Excerpts from a dataset
━━━

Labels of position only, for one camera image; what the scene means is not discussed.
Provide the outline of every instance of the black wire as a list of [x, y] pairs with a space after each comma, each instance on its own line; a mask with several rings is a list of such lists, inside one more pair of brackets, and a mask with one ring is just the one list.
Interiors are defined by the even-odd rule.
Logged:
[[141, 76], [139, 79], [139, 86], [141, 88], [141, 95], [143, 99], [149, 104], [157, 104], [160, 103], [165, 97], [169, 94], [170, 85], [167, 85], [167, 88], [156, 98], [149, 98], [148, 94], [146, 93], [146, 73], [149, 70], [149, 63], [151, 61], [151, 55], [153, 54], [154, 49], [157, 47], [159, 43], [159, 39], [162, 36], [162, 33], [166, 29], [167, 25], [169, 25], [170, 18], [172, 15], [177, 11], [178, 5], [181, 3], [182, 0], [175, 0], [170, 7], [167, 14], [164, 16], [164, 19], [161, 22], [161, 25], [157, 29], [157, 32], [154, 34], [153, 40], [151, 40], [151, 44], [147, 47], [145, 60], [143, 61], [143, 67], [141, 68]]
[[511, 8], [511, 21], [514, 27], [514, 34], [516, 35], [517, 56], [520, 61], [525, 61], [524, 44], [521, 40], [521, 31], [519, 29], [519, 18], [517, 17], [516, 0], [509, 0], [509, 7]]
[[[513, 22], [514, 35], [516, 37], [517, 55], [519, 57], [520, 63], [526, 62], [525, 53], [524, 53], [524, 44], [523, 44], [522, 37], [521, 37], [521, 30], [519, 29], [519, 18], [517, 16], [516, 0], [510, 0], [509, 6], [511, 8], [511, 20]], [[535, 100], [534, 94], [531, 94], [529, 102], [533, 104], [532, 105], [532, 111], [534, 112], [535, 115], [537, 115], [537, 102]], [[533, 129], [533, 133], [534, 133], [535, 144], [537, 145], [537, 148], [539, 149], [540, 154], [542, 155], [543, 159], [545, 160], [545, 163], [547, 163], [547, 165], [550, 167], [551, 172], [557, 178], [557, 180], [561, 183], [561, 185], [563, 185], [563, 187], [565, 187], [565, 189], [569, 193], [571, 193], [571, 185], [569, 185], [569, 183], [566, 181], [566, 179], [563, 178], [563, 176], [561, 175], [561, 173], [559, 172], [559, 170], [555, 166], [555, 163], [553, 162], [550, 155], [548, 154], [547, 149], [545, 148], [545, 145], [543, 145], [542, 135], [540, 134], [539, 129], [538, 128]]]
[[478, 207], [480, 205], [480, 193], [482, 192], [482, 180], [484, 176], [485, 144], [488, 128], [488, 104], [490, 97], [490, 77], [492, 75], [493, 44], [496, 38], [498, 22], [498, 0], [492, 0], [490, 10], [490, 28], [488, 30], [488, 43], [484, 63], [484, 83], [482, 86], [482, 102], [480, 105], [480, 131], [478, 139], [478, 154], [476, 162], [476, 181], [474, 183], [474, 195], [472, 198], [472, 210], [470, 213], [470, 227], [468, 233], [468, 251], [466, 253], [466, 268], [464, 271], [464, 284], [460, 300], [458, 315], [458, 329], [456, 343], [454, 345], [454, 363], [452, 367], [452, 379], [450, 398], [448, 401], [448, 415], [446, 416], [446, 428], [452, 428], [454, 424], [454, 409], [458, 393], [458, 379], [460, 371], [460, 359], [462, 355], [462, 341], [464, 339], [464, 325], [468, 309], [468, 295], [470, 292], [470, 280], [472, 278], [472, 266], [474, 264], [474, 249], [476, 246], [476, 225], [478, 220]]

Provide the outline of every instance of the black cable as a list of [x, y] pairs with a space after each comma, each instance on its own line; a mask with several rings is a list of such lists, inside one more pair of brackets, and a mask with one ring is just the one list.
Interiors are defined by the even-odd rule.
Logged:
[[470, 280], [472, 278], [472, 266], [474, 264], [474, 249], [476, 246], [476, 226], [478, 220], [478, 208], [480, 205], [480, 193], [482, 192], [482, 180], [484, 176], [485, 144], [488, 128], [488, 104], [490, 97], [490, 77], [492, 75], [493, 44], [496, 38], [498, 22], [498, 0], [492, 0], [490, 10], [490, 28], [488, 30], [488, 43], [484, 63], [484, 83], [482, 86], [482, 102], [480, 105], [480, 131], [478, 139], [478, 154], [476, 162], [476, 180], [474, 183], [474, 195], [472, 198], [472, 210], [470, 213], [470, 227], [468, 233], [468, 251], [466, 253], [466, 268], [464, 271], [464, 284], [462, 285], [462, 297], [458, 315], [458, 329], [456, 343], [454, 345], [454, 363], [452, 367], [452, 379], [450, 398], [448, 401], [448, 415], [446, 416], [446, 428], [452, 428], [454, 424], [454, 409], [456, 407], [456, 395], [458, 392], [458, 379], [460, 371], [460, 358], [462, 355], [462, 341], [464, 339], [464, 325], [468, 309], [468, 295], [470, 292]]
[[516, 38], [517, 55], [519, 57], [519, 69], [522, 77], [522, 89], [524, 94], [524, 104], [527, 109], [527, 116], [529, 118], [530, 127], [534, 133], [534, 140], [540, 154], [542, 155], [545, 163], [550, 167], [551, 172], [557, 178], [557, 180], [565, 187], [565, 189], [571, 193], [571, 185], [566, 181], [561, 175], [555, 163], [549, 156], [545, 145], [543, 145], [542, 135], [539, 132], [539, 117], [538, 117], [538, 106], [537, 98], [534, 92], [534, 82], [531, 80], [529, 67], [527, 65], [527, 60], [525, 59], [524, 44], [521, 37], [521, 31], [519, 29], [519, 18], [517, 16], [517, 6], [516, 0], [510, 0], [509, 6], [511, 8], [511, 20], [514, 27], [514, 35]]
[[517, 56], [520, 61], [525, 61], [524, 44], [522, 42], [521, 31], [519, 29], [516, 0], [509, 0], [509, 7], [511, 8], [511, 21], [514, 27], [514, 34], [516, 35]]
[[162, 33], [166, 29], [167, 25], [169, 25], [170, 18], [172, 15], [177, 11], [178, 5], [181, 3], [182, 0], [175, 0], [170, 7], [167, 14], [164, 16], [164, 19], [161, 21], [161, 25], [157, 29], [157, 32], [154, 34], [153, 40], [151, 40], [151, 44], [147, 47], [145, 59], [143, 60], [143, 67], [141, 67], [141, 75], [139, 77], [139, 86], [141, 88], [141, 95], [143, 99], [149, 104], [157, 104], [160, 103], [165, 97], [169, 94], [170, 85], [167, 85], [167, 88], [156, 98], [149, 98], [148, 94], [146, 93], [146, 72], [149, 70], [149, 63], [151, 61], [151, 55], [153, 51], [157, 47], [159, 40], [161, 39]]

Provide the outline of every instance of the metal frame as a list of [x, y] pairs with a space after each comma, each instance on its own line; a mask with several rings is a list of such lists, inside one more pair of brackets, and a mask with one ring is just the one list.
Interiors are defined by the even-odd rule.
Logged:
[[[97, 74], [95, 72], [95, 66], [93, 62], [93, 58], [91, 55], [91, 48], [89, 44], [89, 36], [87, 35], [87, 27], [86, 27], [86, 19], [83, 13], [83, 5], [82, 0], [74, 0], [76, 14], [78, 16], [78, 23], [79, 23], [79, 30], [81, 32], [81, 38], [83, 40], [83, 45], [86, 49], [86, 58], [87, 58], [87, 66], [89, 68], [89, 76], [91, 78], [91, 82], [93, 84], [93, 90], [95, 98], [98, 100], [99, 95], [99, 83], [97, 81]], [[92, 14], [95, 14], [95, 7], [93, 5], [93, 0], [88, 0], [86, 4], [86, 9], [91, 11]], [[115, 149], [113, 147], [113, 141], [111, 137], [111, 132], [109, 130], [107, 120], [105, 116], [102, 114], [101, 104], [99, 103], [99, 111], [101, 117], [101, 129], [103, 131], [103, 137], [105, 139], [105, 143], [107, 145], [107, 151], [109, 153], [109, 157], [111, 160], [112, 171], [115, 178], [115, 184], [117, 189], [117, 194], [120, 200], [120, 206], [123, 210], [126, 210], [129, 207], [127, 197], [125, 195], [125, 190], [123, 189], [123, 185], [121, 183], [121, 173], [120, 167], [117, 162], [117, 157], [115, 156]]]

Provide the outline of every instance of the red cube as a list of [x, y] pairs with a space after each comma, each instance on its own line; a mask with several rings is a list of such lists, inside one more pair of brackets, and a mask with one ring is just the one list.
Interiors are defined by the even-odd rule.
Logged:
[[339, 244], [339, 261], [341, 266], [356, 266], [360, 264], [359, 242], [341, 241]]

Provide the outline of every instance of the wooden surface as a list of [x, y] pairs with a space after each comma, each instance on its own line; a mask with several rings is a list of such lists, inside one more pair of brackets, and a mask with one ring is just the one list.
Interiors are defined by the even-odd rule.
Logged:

━━━

**PROBLEM REQUIREMENTS**: For every line of the records that includes the string "each", add one to a tally; the answer is that tally alone.

**RESULT**: 5